Datum01.07.2026 06:35

Quellewww.spiegel.de

TLDREine polnische Passagiermaschine hat versehentlich den Entführungs-Code 7500 gesendet. Aus Sicherheitsgründen stiegen daraufhin zwei israelische Kampfjets auf. Auch die bulgarische Luftwaffe schickte einen Kampfjet. Die Piloten des Airbus führten den Alarm irrtümlich aus, da die zulässige Höchstarbeitszeit der Crew überschritten wurde. Der Flug wurde sicher umgeleitet, und es gab keine Sicherheitsbedenken.

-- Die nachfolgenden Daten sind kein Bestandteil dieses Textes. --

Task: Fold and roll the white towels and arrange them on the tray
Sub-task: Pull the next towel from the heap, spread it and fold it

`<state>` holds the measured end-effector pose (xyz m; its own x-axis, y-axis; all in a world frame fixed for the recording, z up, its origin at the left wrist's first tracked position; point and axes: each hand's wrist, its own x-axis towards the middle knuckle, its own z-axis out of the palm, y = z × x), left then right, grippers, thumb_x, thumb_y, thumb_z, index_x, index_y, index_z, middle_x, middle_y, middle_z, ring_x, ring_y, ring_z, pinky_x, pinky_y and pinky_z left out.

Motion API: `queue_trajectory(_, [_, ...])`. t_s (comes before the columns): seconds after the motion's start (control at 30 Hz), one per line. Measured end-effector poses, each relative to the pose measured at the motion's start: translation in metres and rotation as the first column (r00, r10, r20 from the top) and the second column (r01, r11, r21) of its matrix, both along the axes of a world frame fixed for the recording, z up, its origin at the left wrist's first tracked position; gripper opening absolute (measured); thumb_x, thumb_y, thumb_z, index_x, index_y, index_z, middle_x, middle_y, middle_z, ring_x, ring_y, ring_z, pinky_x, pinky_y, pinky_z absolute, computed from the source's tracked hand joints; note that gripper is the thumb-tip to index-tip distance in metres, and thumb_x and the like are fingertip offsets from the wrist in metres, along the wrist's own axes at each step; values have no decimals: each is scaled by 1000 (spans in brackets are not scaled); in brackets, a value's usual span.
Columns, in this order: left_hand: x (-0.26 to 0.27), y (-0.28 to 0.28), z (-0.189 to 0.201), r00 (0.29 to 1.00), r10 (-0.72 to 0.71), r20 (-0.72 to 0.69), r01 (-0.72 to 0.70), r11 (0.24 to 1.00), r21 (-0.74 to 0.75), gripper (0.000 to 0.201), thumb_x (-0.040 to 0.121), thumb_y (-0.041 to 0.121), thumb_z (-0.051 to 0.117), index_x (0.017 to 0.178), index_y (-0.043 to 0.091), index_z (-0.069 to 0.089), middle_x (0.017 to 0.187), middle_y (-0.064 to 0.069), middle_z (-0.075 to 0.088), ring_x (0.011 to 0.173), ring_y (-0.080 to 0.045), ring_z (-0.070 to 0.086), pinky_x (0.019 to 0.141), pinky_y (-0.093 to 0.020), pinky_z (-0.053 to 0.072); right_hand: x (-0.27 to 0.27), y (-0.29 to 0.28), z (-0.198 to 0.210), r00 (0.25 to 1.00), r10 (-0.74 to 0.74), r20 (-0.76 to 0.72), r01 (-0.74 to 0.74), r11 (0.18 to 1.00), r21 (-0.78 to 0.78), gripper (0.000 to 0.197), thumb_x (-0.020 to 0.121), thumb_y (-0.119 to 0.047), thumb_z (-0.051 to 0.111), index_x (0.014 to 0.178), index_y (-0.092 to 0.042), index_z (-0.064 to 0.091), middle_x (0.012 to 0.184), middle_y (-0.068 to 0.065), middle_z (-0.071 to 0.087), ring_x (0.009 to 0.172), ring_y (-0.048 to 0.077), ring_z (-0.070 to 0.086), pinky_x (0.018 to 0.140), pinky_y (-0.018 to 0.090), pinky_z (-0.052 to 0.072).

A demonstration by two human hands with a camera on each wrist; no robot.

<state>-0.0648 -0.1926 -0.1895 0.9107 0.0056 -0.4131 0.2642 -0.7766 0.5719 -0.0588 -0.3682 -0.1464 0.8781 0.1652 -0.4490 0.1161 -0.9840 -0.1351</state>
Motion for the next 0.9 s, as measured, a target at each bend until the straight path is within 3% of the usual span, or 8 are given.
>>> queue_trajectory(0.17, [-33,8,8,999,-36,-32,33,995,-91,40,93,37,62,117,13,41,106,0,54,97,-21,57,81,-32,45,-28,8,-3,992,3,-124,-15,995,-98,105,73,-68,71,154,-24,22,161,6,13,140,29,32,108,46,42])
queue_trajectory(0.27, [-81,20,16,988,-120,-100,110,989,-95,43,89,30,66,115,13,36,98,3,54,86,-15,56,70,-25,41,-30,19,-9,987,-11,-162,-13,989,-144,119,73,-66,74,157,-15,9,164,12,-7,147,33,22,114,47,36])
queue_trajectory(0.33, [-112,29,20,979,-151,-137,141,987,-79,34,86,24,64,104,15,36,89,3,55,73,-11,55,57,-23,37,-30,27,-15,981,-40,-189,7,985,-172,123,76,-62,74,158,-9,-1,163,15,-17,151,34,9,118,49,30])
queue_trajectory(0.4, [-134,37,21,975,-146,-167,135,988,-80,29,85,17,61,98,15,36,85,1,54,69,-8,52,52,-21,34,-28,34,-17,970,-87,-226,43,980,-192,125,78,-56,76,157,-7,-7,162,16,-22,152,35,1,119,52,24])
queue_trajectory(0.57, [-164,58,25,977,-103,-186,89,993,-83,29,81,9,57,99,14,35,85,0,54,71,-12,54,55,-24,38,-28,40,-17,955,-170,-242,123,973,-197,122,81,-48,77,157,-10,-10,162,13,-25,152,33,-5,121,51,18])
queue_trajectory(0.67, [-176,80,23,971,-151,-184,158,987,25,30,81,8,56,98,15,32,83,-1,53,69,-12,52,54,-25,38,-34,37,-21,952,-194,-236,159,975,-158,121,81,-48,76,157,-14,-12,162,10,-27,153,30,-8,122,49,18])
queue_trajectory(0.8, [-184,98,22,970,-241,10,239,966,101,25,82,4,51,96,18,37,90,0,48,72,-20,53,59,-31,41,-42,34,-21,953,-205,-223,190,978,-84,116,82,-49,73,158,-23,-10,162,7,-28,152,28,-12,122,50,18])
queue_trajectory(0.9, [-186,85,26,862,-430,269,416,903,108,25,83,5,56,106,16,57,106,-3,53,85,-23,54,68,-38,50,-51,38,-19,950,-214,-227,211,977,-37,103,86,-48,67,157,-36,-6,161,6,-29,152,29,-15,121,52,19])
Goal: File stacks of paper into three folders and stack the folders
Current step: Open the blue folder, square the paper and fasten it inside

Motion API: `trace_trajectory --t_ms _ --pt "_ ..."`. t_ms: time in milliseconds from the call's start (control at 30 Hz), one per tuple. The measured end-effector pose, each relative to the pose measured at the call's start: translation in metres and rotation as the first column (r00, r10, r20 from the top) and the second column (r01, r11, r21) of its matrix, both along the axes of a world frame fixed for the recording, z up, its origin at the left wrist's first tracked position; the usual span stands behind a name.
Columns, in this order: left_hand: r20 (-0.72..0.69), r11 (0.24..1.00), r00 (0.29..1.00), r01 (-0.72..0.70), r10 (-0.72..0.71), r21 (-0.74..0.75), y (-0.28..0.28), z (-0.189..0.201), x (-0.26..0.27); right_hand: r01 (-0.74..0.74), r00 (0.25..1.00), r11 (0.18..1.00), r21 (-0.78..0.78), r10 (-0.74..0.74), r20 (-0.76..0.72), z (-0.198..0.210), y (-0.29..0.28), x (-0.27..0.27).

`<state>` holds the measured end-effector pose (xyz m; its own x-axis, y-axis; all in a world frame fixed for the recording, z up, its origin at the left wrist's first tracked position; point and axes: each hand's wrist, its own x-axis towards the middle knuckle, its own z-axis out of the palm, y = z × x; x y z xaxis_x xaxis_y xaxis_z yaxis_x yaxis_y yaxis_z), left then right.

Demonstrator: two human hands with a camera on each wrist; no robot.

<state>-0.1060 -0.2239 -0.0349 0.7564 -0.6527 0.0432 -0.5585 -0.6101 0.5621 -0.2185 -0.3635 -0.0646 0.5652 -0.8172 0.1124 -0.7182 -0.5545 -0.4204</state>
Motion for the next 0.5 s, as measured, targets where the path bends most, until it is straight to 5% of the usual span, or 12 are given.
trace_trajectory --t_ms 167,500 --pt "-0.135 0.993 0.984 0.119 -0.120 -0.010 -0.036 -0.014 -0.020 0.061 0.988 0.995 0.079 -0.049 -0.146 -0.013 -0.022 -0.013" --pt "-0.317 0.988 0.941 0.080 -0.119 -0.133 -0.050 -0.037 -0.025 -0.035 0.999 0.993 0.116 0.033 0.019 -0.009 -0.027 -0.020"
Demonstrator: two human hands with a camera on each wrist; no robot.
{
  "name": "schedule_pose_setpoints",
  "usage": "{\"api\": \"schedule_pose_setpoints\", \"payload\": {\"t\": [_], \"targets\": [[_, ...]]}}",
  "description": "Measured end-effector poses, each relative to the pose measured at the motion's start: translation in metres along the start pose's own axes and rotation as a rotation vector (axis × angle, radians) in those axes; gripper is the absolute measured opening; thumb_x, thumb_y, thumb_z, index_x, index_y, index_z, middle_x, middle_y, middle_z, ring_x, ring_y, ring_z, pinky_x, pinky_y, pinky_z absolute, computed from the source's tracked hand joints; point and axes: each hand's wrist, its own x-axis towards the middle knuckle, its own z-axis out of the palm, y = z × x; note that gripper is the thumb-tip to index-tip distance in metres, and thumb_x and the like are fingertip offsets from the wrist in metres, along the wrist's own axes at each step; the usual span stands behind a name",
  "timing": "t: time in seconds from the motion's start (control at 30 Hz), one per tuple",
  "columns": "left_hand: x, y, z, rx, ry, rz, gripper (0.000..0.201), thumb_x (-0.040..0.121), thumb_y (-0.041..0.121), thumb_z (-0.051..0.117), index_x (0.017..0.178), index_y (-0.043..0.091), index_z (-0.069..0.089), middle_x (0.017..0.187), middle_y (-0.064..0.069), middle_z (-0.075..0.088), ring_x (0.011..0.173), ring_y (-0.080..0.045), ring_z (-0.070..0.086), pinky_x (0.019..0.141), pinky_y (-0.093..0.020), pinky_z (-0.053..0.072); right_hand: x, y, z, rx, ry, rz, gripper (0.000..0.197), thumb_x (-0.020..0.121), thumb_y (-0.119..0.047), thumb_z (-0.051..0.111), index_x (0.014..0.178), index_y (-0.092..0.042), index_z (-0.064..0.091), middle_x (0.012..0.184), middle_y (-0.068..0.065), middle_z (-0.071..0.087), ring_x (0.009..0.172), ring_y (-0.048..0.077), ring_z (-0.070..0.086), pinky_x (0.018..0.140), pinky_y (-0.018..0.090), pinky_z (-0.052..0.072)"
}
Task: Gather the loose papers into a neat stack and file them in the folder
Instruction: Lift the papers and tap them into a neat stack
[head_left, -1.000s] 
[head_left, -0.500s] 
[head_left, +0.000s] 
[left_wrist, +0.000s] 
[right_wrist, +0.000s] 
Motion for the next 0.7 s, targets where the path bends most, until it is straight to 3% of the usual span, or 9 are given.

InhaltEine polnische Passagiermaschine schickt einen irrtümlichen Notruf über dem Mittelmeer. Zur Sicherheit steigen zwei israelische Kampfjets auf. Es blieben nicht die einzigen. Mit dem Transponder-Code 7500 signalisieren Passagierflugzeuge eine unrechtmäßige Störung oder eine Entführung. Genau solch einen Entführungsnotruf hat irrtümlich eine Maschine über dem Mittelmeer abgesetzt – und damit einen Einatz des israelischen Militärs ausgelöst. Zwei Kampfjets wurden geschickt. Nach Angaben der polnischen Fluggesellschaft LOT war der Airbus am Dienstag auf dem Weg von Warschau nach Tel Aviv, als "die Crew einen Notfall meldete". Anschließend sei die Meldung im Funkverkehr mit der Flugüberwachung wieder zurückgezogen worden, sagte LOT-Sprecher Krzysztof Moczulski der Nachrichtenagentur AFP. Wegen des von der bulgarischen Airline Electra Airways ausgeführten Fluges ließ auch die bulgarische Luftwaffe einen Kampfjet aufsteigen. Das Verteidigungsministerium in Sofia berief sich ebenfalls auf den Transponder-Code 7500. Eine bulgarische MiG-29 fing das Flugzeug dem Verteidigungsministerium zufolge ab und geleitete es durch den bulgarischen Luftraum. Nachdem es schon auf dem Weg in den türkischen Luftraum gewesen sei, wurde es nach Angaben des Verkehrsministeriums wegen einer Anweisung des Transponders schließlich zum Sitz von Electra Airways in Burgas zurückgeleitet. Grund für den Fehlalarm waren laut LOT-Sprecher Moczulski Beschränkungen wegen der zulässigen Höchstarbeitszeit der Crew. Vonseiten des israelischen Militärs hieß es in einer Erklärung, es gäbe "keine Besorgnis über einen Sicherheitsvorfall".